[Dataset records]
★ ★ ★
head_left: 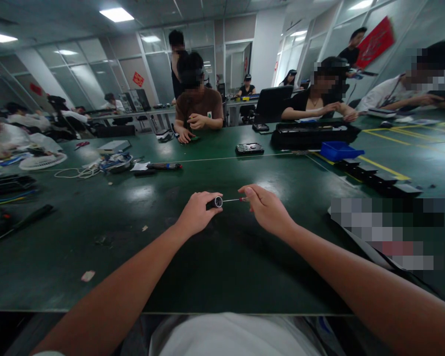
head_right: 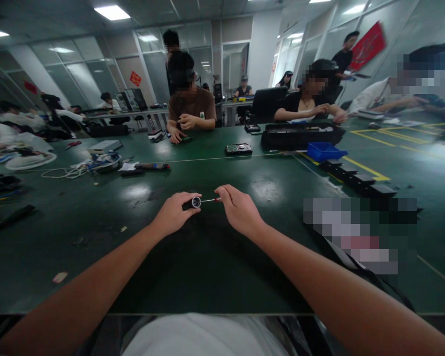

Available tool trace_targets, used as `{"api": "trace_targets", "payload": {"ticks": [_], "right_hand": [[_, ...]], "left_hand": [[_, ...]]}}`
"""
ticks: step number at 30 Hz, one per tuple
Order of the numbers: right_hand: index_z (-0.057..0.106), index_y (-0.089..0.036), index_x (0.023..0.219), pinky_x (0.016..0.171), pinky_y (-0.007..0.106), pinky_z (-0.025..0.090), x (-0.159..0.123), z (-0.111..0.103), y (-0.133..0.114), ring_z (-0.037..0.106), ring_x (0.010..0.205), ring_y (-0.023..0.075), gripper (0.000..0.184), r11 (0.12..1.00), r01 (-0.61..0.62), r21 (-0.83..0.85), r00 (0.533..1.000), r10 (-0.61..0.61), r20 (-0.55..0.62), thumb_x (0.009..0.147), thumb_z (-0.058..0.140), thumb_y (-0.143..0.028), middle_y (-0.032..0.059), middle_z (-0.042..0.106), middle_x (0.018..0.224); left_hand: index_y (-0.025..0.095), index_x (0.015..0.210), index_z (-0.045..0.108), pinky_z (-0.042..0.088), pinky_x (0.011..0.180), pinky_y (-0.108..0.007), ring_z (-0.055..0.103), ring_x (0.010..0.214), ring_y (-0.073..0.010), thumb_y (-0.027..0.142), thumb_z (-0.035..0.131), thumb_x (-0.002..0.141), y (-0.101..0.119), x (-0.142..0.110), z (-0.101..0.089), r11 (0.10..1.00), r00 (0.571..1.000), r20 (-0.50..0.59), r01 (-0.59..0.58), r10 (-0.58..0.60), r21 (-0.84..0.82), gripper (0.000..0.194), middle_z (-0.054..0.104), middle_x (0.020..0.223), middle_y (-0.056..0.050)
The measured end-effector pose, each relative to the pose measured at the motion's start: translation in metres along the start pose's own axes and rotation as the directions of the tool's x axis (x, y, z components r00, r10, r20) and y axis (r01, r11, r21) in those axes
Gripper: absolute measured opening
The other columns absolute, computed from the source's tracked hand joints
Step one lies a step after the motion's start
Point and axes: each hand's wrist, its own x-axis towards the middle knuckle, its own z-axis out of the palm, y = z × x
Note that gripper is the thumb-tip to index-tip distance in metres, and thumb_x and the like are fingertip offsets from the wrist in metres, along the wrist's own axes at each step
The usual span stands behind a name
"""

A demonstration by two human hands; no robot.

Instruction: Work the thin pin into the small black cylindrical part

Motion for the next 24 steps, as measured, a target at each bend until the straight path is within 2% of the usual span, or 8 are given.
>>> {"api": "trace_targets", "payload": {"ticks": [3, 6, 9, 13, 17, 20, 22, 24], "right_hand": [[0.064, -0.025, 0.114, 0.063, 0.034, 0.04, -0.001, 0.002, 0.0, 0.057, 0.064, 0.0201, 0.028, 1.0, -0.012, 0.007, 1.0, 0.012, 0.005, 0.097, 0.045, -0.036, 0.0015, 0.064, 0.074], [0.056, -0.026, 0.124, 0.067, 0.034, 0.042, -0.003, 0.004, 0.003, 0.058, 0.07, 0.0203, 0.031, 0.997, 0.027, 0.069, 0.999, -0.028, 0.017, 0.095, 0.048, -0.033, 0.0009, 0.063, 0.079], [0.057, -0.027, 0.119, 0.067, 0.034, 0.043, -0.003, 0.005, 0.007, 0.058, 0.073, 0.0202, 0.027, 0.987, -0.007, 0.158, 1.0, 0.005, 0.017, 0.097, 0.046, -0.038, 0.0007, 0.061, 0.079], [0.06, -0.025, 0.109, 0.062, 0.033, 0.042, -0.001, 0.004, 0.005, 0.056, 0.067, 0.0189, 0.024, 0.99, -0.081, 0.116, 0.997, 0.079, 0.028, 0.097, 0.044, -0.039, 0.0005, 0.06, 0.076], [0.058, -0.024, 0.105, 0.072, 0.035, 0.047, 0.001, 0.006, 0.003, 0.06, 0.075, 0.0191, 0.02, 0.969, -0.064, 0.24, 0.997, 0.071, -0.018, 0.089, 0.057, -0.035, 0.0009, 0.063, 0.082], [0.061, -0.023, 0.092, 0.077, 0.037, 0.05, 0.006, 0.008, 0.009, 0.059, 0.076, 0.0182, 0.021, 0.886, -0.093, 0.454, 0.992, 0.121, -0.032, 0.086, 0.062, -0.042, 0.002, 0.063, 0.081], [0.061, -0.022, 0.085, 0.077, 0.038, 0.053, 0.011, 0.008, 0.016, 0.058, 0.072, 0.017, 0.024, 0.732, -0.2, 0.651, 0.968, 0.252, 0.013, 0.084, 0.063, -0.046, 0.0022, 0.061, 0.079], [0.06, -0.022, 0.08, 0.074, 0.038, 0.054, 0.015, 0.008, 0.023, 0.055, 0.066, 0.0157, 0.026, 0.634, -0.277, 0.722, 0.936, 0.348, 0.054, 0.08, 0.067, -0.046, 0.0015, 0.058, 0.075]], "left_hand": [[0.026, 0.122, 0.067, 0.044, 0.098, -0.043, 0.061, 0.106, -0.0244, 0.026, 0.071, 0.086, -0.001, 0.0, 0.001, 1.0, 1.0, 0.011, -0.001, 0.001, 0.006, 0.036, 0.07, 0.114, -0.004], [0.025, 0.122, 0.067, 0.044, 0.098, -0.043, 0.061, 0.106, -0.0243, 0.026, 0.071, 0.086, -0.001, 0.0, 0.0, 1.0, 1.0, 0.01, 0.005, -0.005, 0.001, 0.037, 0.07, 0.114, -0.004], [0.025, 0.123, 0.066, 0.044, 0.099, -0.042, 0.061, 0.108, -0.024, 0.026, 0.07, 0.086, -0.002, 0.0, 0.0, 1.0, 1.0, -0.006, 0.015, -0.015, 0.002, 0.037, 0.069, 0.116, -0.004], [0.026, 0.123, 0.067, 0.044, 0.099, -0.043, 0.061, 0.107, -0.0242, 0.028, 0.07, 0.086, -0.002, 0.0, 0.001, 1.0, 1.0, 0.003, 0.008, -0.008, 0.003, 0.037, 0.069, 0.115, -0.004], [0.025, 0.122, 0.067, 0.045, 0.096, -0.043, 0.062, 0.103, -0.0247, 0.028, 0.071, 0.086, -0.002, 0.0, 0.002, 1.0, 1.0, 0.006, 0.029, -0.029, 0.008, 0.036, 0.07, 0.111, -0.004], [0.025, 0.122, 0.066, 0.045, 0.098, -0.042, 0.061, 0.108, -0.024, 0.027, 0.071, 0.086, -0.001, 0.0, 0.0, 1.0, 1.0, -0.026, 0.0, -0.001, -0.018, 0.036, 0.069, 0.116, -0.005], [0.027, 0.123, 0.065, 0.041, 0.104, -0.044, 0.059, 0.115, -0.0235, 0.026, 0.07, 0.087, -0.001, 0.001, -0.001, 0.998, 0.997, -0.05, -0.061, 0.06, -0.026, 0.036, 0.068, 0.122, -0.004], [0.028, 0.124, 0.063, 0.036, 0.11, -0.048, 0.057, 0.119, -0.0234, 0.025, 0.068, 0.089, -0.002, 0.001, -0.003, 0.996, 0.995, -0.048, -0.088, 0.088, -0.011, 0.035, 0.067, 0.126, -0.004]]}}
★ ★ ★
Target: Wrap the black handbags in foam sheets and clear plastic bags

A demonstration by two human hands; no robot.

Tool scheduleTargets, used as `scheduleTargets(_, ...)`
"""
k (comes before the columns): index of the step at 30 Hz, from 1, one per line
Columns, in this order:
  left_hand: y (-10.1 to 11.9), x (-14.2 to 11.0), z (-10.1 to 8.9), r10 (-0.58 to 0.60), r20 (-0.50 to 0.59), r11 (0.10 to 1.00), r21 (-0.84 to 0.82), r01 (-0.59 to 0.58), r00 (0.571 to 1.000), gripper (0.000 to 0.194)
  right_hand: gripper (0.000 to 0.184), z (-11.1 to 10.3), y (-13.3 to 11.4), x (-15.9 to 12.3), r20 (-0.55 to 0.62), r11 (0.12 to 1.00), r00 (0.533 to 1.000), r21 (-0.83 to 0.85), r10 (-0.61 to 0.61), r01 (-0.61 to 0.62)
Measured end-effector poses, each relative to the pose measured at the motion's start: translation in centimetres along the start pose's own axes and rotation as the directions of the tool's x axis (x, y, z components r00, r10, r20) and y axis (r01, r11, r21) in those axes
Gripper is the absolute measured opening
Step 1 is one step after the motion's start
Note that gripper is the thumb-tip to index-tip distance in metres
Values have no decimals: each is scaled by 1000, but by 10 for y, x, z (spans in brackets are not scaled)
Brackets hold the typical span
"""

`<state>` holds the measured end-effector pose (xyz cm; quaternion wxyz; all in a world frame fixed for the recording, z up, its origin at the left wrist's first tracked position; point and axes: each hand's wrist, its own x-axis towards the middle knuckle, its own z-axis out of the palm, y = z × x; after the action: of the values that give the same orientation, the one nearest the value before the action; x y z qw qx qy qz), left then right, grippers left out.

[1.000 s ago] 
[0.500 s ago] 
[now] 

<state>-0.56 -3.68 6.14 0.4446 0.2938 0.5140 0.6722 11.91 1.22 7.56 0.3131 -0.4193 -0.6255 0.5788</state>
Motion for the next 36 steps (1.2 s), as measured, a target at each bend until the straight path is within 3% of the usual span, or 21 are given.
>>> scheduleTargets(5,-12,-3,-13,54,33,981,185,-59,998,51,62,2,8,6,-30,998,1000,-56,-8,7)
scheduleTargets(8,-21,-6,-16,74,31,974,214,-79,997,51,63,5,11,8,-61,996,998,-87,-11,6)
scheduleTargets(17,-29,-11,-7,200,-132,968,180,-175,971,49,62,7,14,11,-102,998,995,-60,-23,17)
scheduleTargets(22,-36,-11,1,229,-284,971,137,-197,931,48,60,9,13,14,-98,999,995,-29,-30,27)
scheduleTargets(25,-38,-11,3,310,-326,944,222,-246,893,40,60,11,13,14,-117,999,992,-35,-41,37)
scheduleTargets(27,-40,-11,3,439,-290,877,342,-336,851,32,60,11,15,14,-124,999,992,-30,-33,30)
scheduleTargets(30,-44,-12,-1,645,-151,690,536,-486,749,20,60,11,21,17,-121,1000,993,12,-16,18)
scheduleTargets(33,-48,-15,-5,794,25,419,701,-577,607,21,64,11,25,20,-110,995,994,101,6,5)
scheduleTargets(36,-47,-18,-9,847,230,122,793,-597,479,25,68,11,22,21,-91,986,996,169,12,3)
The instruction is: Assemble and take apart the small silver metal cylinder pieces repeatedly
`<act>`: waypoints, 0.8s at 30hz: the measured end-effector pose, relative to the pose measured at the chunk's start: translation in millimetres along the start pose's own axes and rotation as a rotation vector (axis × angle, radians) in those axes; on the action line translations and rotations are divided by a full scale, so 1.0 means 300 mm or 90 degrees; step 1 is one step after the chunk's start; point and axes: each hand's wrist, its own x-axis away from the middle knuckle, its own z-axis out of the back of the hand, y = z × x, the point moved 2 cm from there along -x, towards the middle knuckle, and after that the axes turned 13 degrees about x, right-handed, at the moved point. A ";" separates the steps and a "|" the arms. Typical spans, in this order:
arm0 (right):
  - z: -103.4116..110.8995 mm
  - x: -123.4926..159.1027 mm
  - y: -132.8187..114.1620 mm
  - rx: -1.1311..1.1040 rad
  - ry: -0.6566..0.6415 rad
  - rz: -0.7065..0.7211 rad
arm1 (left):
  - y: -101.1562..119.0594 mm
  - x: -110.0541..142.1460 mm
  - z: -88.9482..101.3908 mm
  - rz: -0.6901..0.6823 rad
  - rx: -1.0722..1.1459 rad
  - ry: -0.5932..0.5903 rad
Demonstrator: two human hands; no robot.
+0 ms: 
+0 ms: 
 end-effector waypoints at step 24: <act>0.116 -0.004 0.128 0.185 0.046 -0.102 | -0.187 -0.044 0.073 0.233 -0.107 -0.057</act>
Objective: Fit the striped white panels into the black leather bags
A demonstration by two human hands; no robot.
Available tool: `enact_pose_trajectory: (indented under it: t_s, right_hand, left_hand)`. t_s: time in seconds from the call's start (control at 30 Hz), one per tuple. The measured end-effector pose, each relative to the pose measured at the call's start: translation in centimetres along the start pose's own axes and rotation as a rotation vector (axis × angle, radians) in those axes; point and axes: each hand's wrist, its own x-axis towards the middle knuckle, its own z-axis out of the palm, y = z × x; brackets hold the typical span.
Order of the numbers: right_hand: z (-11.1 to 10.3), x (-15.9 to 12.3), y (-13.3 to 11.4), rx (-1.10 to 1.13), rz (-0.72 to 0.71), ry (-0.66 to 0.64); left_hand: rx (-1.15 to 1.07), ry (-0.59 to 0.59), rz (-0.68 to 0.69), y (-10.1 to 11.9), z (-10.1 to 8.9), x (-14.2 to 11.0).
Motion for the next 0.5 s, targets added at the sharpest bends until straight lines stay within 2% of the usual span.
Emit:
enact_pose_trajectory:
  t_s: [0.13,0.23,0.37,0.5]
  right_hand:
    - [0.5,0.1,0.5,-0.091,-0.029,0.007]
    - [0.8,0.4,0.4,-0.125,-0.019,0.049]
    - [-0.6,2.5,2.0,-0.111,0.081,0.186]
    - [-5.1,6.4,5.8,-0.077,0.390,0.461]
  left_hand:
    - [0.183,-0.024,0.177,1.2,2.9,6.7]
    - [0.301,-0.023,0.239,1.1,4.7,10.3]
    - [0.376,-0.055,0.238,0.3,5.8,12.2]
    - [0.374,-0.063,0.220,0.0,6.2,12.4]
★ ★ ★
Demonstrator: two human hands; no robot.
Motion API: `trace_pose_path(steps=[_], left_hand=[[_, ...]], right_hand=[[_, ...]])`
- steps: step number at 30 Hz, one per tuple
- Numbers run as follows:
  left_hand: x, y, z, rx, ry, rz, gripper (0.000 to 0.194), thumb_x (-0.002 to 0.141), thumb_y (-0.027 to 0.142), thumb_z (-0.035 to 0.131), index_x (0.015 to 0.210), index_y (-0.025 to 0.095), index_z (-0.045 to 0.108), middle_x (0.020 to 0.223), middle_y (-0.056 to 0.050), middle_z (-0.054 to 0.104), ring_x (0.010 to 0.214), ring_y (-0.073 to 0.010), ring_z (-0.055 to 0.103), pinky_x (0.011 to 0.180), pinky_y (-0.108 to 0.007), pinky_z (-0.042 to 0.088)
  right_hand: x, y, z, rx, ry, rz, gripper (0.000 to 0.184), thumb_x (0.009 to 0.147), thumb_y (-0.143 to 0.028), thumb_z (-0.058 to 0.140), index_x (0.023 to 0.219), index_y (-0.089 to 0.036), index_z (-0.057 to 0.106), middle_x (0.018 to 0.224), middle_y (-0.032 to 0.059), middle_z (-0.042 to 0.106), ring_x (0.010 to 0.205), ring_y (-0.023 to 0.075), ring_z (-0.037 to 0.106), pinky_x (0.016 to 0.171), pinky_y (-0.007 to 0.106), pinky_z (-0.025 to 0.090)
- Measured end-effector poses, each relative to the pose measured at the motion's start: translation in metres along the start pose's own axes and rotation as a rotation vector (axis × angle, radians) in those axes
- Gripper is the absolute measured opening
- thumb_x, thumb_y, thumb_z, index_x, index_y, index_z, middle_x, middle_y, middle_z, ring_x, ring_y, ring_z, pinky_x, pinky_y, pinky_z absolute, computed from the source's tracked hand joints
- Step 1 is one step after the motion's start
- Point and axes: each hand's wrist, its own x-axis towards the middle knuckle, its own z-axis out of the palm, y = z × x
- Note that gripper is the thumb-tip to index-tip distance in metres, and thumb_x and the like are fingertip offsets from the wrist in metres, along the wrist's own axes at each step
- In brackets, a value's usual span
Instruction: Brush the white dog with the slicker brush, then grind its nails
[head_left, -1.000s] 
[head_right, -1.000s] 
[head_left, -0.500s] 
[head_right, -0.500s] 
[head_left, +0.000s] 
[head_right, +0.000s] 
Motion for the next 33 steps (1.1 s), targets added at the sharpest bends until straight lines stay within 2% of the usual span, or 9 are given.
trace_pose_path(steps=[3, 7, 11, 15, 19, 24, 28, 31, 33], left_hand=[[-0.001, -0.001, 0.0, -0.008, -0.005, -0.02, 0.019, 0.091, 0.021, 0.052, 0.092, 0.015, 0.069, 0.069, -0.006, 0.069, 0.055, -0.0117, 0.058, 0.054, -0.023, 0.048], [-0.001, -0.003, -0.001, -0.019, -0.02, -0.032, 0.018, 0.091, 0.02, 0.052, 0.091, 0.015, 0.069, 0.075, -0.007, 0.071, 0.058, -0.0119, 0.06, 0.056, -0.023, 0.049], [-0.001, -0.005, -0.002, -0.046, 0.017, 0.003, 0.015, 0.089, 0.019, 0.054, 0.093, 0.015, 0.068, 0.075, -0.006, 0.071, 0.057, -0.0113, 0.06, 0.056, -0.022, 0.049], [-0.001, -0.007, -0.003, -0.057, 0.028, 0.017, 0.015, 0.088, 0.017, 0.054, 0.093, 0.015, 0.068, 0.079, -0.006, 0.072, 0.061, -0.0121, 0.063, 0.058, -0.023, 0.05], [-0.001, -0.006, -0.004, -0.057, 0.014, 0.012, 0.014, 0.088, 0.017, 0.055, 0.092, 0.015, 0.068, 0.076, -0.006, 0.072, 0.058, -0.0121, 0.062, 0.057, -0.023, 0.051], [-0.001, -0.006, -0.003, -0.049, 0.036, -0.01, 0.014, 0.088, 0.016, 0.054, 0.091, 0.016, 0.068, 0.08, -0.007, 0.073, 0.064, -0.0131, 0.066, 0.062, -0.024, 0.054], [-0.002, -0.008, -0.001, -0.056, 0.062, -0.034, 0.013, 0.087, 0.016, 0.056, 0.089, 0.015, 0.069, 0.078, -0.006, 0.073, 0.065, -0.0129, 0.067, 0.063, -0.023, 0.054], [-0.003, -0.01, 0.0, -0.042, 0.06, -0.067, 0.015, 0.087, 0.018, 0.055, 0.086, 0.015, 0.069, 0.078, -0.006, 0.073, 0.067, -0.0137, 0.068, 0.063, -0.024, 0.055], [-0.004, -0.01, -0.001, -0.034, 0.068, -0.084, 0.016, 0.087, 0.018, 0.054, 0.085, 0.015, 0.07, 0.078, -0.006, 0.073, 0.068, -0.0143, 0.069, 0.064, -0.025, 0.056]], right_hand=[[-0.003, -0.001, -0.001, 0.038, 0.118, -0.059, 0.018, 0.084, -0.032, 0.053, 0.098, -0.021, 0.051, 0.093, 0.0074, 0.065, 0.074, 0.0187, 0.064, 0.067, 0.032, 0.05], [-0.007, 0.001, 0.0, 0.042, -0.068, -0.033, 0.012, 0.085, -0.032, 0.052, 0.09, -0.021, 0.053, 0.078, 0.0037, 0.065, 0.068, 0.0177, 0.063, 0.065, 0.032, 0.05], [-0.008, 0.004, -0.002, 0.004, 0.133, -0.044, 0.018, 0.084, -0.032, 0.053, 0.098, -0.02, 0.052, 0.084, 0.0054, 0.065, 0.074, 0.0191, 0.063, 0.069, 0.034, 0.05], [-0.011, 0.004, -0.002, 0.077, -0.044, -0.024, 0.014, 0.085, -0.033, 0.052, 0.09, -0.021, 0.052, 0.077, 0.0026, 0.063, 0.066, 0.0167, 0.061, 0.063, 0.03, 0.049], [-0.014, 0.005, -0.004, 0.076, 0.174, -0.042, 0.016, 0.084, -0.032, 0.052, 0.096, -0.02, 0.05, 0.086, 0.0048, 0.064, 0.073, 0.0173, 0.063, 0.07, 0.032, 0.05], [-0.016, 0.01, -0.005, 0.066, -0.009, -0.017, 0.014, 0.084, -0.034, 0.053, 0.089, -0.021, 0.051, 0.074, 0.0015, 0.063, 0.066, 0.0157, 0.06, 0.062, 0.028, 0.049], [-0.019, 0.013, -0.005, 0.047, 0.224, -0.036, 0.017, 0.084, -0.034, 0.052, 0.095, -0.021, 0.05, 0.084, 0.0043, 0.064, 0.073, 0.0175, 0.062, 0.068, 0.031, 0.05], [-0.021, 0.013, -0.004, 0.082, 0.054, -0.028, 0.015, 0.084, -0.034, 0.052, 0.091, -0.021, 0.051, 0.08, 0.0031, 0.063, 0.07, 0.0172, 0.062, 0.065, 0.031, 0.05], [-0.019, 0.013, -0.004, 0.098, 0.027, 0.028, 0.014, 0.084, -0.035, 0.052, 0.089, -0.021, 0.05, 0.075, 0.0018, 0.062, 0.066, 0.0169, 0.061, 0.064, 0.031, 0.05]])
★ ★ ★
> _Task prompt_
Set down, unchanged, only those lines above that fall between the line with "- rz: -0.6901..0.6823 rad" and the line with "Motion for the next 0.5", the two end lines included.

> _Answer_
  - rz: -0.6901..0.6823 rad
  - rx: -1.0722..1.1459 rad
  - ry: -0.5932..0.5903 rad
Demonstrator: two human hands; no robot.
+0 ms: 
+0 ms: 
 end-effector waypoints at step 24: <act>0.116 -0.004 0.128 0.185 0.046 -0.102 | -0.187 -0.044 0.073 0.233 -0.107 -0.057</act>
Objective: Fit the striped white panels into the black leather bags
A demonstration by two human hands; no robot.
Available tool: `enact_pose_trajectory: (indented under it: t_s, right_hand, left_hand)`. t_s: time in seconds from the call's start (control at 30 Hz), one per tuple. The measured end-effector pose, each relative to the pose measured at the call's start: translation in centimetres along the start pose's own axes and rotation as a rotation vector (axis × angle, radians) in those axes; point and axes: each hand's wrist, its own x-axis towards the middle knuckle, its own z-axis out of the palm, y = z × x; brackets hold the typical span.
Order of the numbers: right_hand: z (-11.1 to 10.3), x (-15.9 to 12.3), y (-13.3 to 11.4), rx (-1.10 to 1.13), rz (-0.72 to 0.71), ry (-0.66 to 0.64); left_hand: rx (-1.15 to 1.07), ry (-0.59 to 0.59), rz (-0.68 to 0.69), y (-10.1 to 11.9), z (-10.1 to 8.9), x (-14.2 to 11.0).
Motion for the next 0.5 s, targets added at the sharpest bends until straight lines stay within 2% of the usual span.

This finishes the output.